On appeal from Superior Court of New Jersey, Law Division, Ocean County, Docket No. L-1443-06.

Per curiam.


Submitted August 17, 2010

Before Judges Sabatino and Ashrafi.

Plaintiff appeals from an order of August 13, 2009, granting summary judgment to defendants and dismissing plaintiff's complaint with prejudice. We affirm.

In reviewing a grant of summary judgment, an appellate court applies the same standard under Rule 4:46-2(c) that governs the trial court. See Liberty Surplus Ins. Corp. v. Nowell Amoroso, P.A., 189 N.J. 436, 445-46 (2007); Prudential Prop. & Cas. Ins. Co. v. Boylan, 307 N.J. Super. 162, 167 (App. Div.), cert. denied, 154 N.J. 608 (1998). We "consider whether the competent evidential materials presented, when viewed in the light most favorable to the non-moving party, are sufficient to permit a rational factfinder to resolve the alleged disputed issue in favor of the non-moving party." Brill v. Guardian Life Ins. Co. of Am., 142 N.J. 520, 540 (1995). In this case, we view the facts most favorably to plaintiff, the party that opposed summary judgment.

In April 2004, plaintiff Kenneth Poray entered into a contract to purchase an ocean-front home in Point Pleasant Beach for $2,900,000. He engaged the mortgage brokerage services of defendant Scott Olinger and his company, Altimate Discount Mortgage, to obtain loans for seventy-five percent of the purchase price. Plaintiff requested an interest-only loan, and Olinger told him that such a "product" was available on the mortgage market. At the low adjustable interest rate sought by plaintiff, he expected his initial monthly payment to be approximately $3,534 on loans totaling $2,175,000.

According to plaintiff, Olinger assisted him in completing a mortgage application. Olinger allegedly told plaintiff that for the seventy-five percent loan-to-value and the dollar amount that he was seeking, plaintiff would have to show $33,000 per month income on the application. According to plaintiff's deposition testimony, he did not have that much income, but Olinger insisted on placing that amount on the application.

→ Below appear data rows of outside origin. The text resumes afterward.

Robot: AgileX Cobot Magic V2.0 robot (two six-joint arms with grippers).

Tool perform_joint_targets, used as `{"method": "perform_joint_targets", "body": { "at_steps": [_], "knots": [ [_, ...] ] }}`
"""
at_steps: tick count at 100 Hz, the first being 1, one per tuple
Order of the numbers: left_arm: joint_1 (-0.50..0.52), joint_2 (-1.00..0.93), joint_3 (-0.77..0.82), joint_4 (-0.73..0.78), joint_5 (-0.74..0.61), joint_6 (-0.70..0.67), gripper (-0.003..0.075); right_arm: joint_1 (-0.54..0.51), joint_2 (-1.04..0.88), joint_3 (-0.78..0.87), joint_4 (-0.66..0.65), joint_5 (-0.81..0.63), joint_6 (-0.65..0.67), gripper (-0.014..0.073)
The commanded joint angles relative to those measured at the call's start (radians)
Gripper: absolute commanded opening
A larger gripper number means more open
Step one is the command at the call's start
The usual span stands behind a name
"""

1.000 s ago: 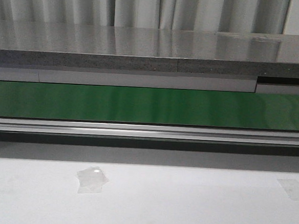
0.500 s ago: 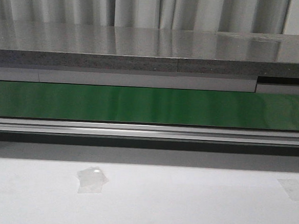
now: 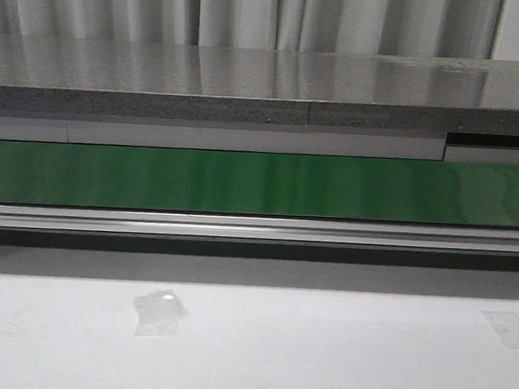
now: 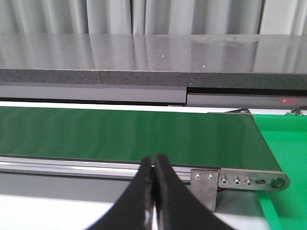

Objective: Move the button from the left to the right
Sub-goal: 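Close the left gripper around the yellow-capped button's black body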

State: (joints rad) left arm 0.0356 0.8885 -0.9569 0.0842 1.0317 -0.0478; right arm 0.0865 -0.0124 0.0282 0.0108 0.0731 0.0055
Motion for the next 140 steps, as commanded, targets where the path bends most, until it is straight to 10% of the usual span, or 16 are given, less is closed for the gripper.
{"method": "perform_joint_targets", "body": {
  "at_steps": [1, 71, 140],
  "knots": [
    [0.001, -0.003, -0.036, 0.003, -0.059, -0.002, 0.0659, 0.001, -0.017, -0.016, -0.011, -0.086, -0.005, -0.0068],
    [0.036, 0.202, -0.135, 0.185, -0.151, -0.117, 0.0624, 0.001, -0.017, -0.016, -0.011, -0.086, -0.005, -0.0068],
    [0.322, 0.75, -0.327, -0.093, -0.329, 0.101, 0.062, 0.001, -0.017, -0.016, -0.011, -0.086, -0.005, -0.0068]
  ]
}}
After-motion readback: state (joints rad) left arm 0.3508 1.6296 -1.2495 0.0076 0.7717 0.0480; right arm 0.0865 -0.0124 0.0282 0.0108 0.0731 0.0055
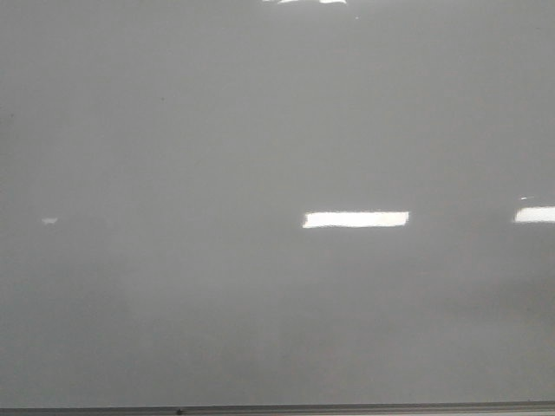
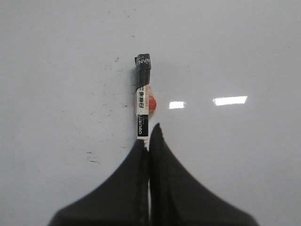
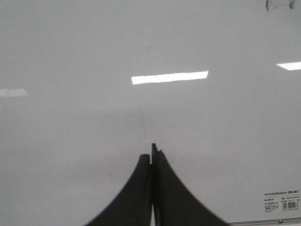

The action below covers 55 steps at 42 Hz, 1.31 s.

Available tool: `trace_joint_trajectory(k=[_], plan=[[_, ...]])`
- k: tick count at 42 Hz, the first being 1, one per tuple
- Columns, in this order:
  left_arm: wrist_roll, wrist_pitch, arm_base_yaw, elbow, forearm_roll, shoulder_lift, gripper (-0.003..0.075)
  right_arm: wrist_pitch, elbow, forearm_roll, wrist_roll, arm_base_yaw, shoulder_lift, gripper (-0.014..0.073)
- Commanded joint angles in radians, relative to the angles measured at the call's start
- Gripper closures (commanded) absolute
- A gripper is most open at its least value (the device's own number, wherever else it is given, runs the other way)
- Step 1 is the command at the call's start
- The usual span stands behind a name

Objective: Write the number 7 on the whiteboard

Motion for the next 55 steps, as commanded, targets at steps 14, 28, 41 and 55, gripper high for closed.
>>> trace_joint_trajectory(k=[14, 28, 41, 55], plan=[[-0.007, -0.091, 0.000, 0.004, 0.000, -0.016, 0.0741, -0.070, -0.003, -0.009, -0.005, -0.007, -0.020, 0.0662], [-0.007, -0.091, 0.000, 0.004, 0.000, -0.016, 0.0741, -0.070, -0.003, -0.009, -0.005, -0.007, -0.020, 0.0662], [-0.007, -0.091, 0.000, 0.004, 0.000, -0.016, 0.0741, -0.071, -0.003, -0.009, -0.005, -0.007, -0.020, 0.0662], [-0.007, -0.110, 0.000, 0.004, 0.000, -0.016, 0.0741, -0.117, -0.003, -0.009, -0.005, -0.007, -0.020, 0.0662]])
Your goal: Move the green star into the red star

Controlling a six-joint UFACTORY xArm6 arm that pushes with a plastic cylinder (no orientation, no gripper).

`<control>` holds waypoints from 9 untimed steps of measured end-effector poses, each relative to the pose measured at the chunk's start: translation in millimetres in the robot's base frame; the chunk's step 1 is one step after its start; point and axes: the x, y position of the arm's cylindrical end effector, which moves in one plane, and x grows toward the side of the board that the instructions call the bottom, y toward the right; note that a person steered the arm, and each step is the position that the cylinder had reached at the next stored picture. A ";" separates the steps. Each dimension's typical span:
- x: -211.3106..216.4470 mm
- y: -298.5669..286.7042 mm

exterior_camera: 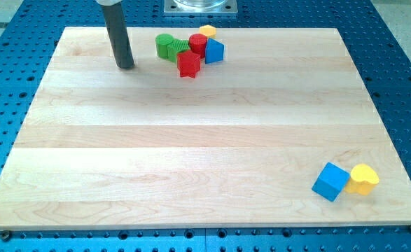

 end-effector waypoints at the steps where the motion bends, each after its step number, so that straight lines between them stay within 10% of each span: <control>1: -10.7 -0.7; 4: -66.9 62.1; 9: 38.4 200.9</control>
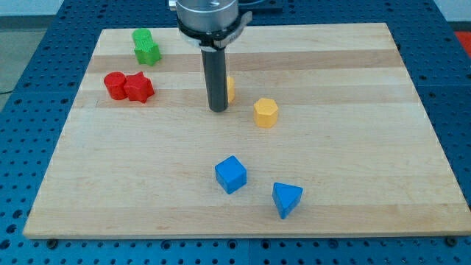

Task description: Push the red star into the yellow heart

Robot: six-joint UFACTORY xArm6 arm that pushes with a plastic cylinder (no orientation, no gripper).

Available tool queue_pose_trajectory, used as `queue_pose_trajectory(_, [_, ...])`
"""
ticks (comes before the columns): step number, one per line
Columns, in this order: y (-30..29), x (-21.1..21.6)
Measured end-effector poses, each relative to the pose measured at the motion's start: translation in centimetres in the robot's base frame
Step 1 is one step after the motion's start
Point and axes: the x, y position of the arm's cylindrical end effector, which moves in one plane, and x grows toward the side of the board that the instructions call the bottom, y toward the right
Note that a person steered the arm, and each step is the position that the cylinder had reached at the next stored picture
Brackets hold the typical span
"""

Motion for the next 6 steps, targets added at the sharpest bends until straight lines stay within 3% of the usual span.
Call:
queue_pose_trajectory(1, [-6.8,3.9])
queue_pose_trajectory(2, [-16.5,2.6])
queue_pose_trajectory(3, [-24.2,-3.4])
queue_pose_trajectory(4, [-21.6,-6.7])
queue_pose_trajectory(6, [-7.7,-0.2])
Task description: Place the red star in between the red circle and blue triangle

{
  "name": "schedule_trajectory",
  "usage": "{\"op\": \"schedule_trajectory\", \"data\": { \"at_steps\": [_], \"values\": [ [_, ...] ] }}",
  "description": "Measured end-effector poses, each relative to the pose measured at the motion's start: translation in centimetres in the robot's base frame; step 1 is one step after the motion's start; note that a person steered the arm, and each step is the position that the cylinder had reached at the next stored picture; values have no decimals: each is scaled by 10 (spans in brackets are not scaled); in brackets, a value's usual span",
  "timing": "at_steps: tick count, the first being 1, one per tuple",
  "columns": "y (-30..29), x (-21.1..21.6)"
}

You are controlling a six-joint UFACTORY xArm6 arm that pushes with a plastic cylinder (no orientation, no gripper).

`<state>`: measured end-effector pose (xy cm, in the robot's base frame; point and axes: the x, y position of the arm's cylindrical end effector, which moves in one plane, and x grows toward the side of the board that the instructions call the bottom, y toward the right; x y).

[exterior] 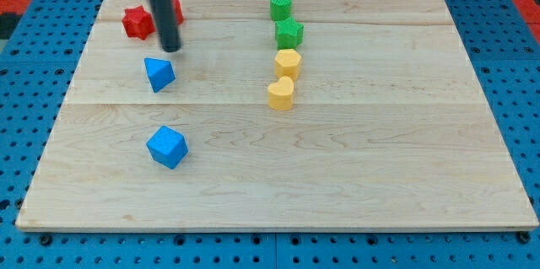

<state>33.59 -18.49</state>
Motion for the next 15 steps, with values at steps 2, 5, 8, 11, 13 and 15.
{"op": "schedule_trajectory", "data": {
  "at_steps": [2, 5, 8, 11, 13, 15],
  "values": [
    [-106, -52],
    [-5, -28],
    [-55, -5],
    [13, 38],
    [13, 26],
    [46, 17]
  ]
}}
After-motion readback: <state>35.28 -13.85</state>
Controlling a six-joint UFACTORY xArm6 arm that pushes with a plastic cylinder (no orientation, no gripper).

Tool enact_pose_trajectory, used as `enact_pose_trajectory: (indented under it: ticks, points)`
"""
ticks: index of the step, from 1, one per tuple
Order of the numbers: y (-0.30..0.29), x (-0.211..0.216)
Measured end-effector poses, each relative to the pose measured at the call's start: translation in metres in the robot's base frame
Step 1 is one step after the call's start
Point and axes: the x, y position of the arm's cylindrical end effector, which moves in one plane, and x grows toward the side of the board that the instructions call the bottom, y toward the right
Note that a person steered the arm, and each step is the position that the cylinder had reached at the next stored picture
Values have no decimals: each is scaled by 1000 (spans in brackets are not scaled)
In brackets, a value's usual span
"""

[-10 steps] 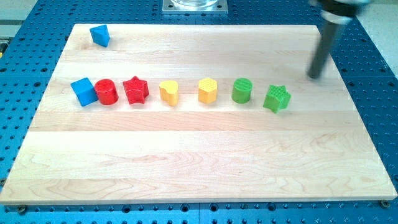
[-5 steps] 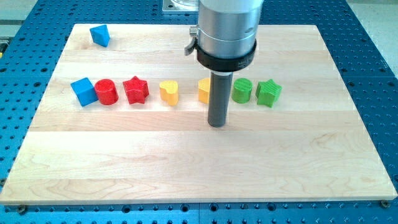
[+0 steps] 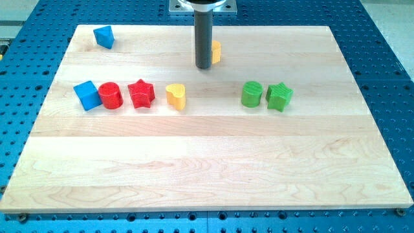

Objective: Push hexagon to the top center of the board

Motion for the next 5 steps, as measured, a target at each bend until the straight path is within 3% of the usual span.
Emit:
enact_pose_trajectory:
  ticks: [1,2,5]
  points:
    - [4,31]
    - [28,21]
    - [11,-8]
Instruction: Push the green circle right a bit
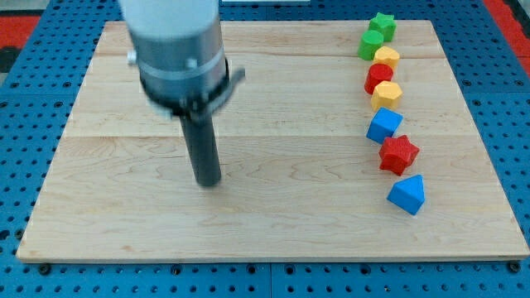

Several deadlines passed for plaintiff's exercise of the mortgage contingency option of the contract, but plaintiff still did not have approval for a mortgage loan. Plaintiff was compelled to pay additional amounts of non-refundable deposit money to the seller of the home so that his time to close on the contract would be extended. By August 2004, plaintiff was faced with a time-of-the-essence closing date. On September 16, 2004, he finally received approval for two mortgage loans from defendant Countrywide Home Loans.*fn1 The terms, however, were not for interest-only payments but rather provided options requiring payment of principal. The initial monthly payments were to be $7,205.

Plaintiff reluctantly accepted the mortgage loans and closed on the purchase on September 17, 2004. He was represented at the closing by an attorney, and he signed all the papers disclosing the nature and terms of the loans. Plaintiff asserted that he signed the mortgage documents only because he would have lost his deposit of $430,000 on the contract if he did not accept the loans.

After the closing, plaintiff made only one monthly payment to Countrywide. He then negotiated with Countrywide to forbear on collection of the monthly payments while he sought refinancing. He obtained refinancing in May 2005 and paid off the Countrywide loans.

Plaintiff then filed suit against Countrywide and Altimate, and the principals of each with whom he had dealt, alleging violation of the Consumer Fraud Act, N.J.S.A. 56:8-1 to -20, as well as several other State and federal statutory causes of action. He alleged that he had suffered losses of more than $540,000, which would amount to a claim of more than $1,600,000 in damages when trebled under the Consumer Fraud Act. See N.J.S.A. 56:8-19.

In September 2007, Countrywide moved successfully for dismissal of plaintiff's claims based on alleged statutory and regulatory violations other than misrepresentation under the Consumer Fraud Act. In March 2009, Countrywide and its agent obtained summary judgment dismissing all of plaintiff's remaining claims against them. Plaintiff did not appeal those rulings.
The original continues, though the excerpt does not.